In 1821, Ismail Kamel Pasha, the son of Muhammad Ali Pasha, during his invasion to Sudan, sent his ally the leader of the Mirbab tribe, Nasr al-Din al-Sadig, from the city of Berber to Ad-Damar, to urge the elders (Almajazeeb) of the city to offer loyalty to the new ruler of the country.

The elders of the city refused to do so and threatened to confront the Basha if their city was entered by his people.
Ismael Kamel Pasha continued to move inwards and moved with his army from Barber to the Horn, where Atbara River meets with the Nile. Ismael Kamel Pasha met Almajazeeb with their neighbors and allies at the Quib area (where there is Atbara bridge currently) and was followed by the Faqih Muhammad bin Faqih Ahmad Ab Jadari.

The invasion army used reinforcements from soldiers to defeat the fighters of the Majazeeb. The Majazeeb were defeated, killed and their families, houses and mosques destroyed. Almjazeeb distributed among the areas of Atbara river, Botana, Kassala, and Gedaref. In the end, the Majazeeb left Ad-Dāmar. Ad-Dāmar returned to its former prosperity when the Turks issued a general amnesty for the people of Ad-Dāmar, leaders and Sheikhs. The students started to come back seeking education again.

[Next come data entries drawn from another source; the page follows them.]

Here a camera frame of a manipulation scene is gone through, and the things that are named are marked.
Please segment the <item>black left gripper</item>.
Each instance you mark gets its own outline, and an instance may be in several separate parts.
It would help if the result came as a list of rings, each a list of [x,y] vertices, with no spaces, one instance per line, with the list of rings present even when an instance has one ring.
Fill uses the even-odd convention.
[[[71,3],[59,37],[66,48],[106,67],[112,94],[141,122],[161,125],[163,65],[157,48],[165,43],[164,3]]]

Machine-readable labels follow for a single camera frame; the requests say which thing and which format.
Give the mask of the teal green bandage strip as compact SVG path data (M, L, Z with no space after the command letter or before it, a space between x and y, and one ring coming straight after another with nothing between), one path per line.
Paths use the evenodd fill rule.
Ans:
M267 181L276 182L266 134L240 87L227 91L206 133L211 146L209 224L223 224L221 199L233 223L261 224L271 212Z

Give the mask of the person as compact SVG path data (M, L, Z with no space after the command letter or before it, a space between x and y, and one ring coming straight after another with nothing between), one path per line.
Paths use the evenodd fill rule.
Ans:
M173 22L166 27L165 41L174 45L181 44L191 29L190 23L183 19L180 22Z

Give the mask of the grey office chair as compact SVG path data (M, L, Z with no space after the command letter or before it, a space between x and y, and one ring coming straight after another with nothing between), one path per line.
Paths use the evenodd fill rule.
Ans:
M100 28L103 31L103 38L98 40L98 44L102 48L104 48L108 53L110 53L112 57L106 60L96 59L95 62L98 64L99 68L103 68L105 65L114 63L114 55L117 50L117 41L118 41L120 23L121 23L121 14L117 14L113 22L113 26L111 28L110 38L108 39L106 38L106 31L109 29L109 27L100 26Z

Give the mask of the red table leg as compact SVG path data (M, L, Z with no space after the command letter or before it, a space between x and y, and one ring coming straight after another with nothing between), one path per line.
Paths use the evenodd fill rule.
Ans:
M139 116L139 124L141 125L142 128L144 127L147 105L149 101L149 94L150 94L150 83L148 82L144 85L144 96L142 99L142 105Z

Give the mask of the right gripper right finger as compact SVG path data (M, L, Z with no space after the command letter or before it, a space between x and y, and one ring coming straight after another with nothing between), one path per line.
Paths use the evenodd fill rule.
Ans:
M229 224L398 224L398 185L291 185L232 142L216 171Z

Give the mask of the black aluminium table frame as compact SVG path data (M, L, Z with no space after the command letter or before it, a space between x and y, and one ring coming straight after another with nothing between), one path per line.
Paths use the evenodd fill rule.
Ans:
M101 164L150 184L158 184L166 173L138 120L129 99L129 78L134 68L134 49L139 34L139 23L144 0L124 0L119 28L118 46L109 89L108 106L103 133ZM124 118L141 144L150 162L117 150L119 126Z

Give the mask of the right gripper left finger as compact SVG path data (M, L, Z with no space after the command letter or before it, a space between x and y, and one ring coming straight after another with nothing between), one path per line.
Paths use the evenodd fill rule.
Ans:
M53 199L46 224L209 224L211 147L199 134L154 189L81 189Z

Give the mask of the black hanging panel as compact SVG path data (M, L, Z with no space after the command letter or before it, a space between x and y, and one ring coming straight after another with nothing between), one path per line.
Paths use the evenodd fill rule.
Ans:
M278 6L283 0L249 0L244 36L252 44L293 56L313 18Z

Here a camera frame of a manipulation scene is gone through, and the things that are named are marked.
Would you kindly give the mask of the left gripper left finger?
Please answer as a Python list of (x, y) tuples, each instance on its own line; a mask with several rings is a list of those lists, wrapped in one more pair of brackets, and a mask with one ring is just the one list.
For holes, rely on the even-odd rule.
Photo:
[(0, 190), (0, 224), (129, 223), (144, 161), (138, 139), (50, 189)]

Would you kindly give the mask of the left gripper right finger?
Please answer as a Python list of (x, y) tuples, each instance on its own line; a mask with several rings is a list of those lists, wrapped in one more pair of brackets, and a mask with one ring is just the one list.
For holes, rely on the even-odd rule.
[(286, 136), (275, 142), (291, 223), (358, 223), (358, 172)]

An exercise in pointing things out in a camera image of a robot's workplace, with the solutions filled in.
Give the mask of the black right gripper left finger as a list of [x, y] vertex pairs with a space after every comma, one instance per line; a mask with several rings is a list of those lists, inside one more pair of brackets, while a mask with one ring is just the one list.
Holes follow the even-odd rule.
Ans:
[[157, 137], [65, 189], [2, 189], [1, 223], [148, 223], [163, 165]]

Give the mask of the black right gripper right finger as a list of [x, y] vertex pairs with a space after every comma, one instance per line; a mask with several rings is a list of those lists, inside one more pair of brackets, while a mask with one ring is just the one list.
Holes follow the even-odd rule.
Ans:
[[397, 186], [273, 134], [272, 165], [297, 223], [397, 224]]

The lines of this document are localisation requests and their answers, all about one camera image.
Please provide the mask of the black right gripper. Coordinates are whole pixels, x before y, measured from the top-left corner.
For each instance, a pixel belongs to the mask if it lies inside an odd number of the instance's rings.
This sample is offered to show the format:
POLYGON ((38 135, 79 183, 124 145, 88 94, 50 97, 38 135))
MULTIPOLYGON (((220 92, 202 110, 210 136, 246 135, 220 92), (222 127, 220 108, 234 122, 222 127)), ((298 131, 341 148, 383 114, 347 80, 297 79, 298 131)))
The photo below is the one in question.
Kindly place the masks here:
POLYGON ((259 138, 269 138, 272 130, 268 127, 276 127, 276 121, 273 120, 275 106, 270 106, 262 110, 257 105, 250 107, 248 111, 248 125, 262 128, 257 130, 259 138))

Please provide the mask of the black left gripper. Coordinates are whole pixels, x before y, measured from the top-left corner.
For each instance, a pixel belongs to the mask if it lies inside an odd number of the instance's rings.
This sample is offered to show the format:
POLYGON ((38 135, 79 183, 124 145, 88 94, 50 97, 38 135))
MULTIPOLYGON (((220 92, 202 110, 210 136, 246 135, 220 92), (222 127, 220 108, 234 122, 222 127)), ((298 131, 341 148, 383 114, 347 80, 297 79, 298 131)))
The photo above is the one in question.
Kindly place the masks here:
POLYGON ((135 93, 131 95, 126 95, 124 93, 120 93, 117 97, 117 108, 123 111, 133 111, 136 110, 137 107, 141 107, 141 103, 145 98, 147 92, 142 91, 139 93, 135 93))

The relationship between the elders of the Damer (Almajazeeb) and the Turkish-Egyptian government improved, even more, when General Gordon Pasha arrived in Sudan, where he was welcomed by them. He ordered the exemption of their leader, the jurist Ahmed bin Jalaluddin, from taxes. He was rewarded with an annual grant of ten pounds.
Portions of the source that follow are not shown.